Pub Date: Aug. 14th, 2012
ISBN: 978-1-936365-61-6
Publisher: McSweeney's McMullens

In this bland but surreal tale two children find a tiny walrus in a nut.

Prying open a coconut-sized walnut, sisters Elsie and Theo free little Benny—who thanks them profusely, accompanies them to school, where he sings a sad song about missing the sea, and then sets out for home aboard a milk-carton boat. Three adventuresome slugs (looking much like Benny, aside from lacking tusks) come along for the ride but, being salt-averse, debark before reaching the sea.

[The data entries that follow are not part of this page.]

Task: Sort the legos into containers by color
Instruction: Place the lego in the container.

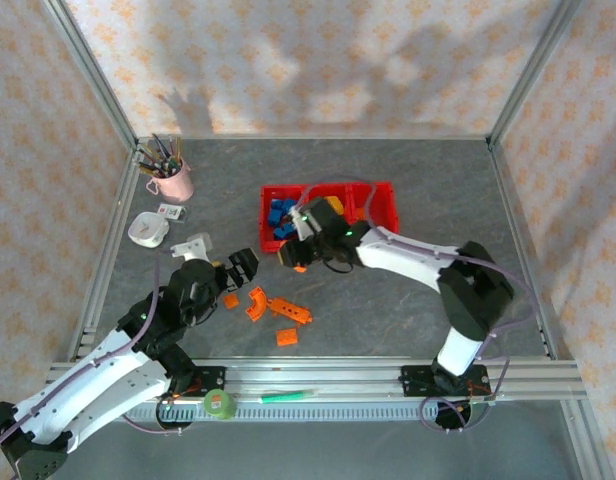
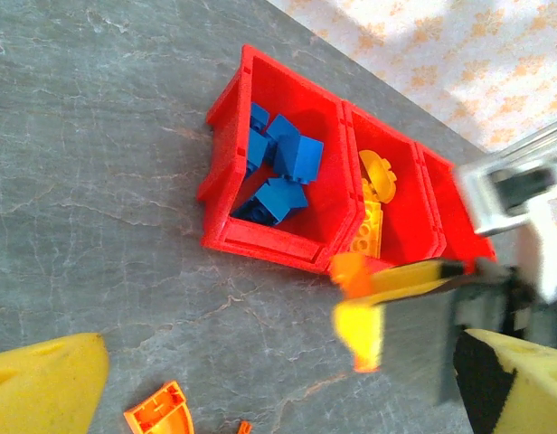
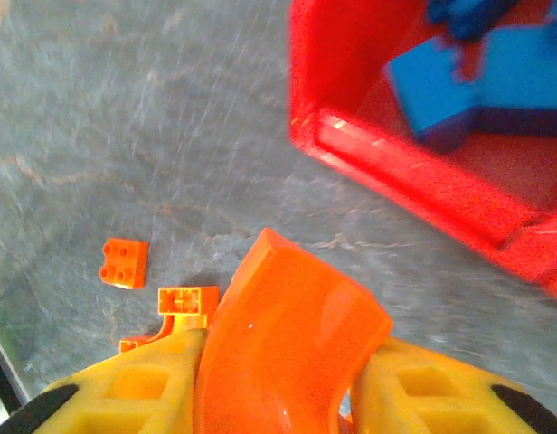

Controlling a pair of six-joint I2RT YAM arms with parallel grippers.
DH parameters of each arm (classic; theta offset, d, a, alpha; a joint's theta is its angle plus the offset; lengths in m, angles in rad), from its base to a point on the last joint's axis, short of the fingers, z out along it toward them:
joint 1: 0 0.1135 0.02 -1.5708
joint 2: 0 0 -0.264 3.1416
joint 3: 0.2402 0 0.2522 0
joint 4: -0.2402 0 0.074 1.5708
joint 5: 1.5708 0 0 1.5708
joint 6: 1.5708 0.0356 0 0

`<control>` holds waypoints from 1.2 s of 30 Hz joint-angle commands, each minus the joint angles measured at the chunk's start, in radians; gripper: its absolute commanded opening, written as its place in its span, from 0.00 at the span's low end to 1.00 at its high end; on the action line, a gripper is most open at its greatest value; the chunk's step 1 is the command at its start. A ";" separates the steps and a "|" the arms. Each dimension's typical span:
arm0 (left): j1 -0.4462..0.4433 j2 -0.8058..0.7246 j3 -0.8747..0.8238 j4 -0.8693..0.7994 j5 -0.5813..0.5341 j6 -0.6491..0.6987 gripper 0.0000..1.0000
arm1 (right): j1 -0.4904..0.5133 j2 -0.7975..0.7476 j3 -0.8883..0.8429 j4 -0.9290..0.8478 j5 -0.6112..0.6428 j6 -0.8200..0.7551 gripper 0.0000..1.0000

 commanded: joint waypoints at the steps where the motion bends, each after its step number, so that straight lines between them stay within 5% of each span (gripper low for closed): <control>1: 0.007 0.025 0.024 0.066 0.014 0.034 0.99 | -0.083 -0.116 -0.040 -0.001 -0.057 0.047 0.38; 7: 0.007 0.104 0.035 0.155 0.043 0.056 0.99 | -0.282 -0.210 -0.066 -0.046 -0.040 0.056 0.38; 14: 0.007 0.215 0.063 0.271 0.081 0.074 0.99 | -0.460 -0.120 -0.001 -0.078 0.101 0.053 0.38; 23: 0.008 0.327 0.097 0.352 0.104 0.079 0.99 | -0.482 0.084 0.139 -0.077 0.313 0.040 0.40; 36: 0.016 0.336 0.109 0.349 0.117 0.093 0.99 | -0.469 0.109 0.192 -0.100 0.332 0.022 0.57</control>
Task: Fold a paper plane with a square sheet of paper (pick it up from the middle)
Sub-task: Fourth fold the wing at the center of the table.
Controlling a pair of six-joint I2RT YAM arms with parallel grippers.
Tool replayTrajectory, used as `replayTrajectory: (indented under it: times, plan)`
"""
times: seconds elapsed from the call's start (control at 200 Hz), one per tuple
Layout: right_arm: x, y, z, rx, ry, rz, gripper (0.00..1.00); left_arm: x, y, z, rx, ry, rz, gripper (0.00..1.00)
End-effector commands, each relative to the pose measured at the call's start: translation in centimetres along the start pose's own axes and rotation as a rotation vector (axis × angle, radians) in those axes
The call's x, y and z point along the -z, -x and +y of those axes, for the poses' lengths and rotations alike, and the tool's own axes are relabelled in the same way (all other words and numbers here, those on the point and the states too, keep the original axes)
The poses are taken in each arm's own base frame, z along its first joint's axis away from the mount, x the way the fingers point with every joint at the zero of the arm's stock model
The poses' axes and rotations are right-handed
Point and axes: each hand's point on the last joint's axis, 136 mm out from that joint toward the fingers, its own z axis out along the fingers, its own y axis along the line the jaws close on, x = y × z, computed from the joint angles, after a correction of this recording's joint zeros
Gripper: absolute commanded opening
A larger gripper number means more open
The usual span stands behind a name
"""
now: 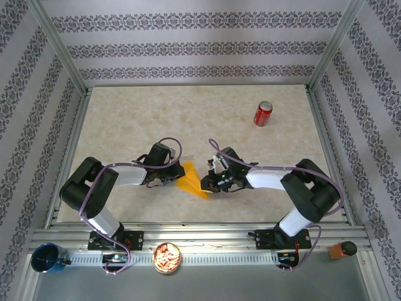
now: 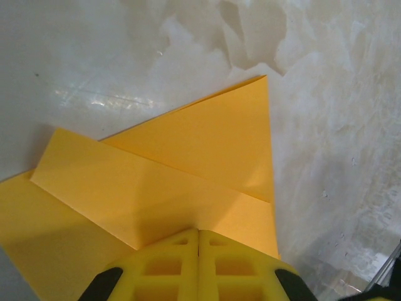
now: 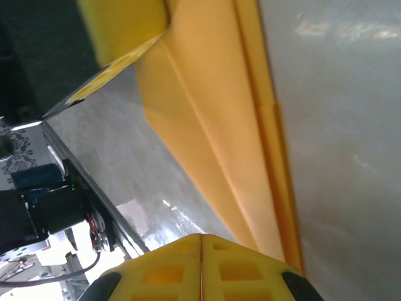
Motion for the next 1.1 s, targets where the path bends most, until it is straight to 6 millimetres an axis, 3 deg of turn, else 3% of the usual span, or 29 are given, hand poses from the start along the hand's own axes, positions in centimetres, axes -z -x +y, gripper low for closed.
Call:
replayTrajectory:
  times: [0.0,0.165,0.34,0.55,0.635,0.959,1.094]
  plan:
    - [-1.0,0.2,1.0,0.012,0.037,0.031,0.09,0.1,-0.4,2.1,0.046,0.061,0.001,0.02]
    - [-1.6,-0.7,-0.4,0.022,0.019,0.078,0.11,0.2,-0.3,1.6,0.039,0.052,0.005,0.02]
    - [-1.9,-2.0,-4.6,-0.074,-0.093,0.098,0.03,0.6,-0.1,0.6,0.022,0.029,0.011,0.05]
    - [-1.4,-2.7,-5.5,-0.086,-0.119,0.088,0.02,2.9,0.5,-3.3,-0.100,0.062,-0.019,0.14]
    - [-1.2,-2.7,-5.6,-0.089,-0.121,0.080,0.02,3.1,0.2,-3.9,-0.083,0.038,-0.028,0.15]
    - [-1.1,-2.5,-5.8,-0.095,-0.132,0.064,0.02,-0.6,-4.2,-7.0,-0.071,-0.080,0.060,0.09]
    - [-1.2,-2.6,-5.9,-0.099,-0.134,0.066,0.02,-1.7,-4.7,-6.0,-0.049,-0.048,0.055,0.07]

The language is downright fustian (the children "were sorry to see Benny and the slugs go, but now it was time for school, and they had adventures of their own to which they must attend") and printed in blocks of small type that look lost on the large pages. Moreover, Bradford's narrative has none of the illustrations' luxuriant strangeness. Frequently zooming in for extreme close-ups, Hanawalt floats the simply drawn children and their blubbery buddy slightly above leafy, grassy meadows that are thickly strewn with both low wildflowers and an astonishing menagerie of onlooking birds, insects, lizards and other wildlife. A huge foldout poster featuring crowds of picnicking walruses, slugs and fantasy animals in a "peaceable kingdom"–style scene serves as dust jacket and also echoes the culminating spread within.

A perfunctory plotline, buried among visual wonders that more than compensate.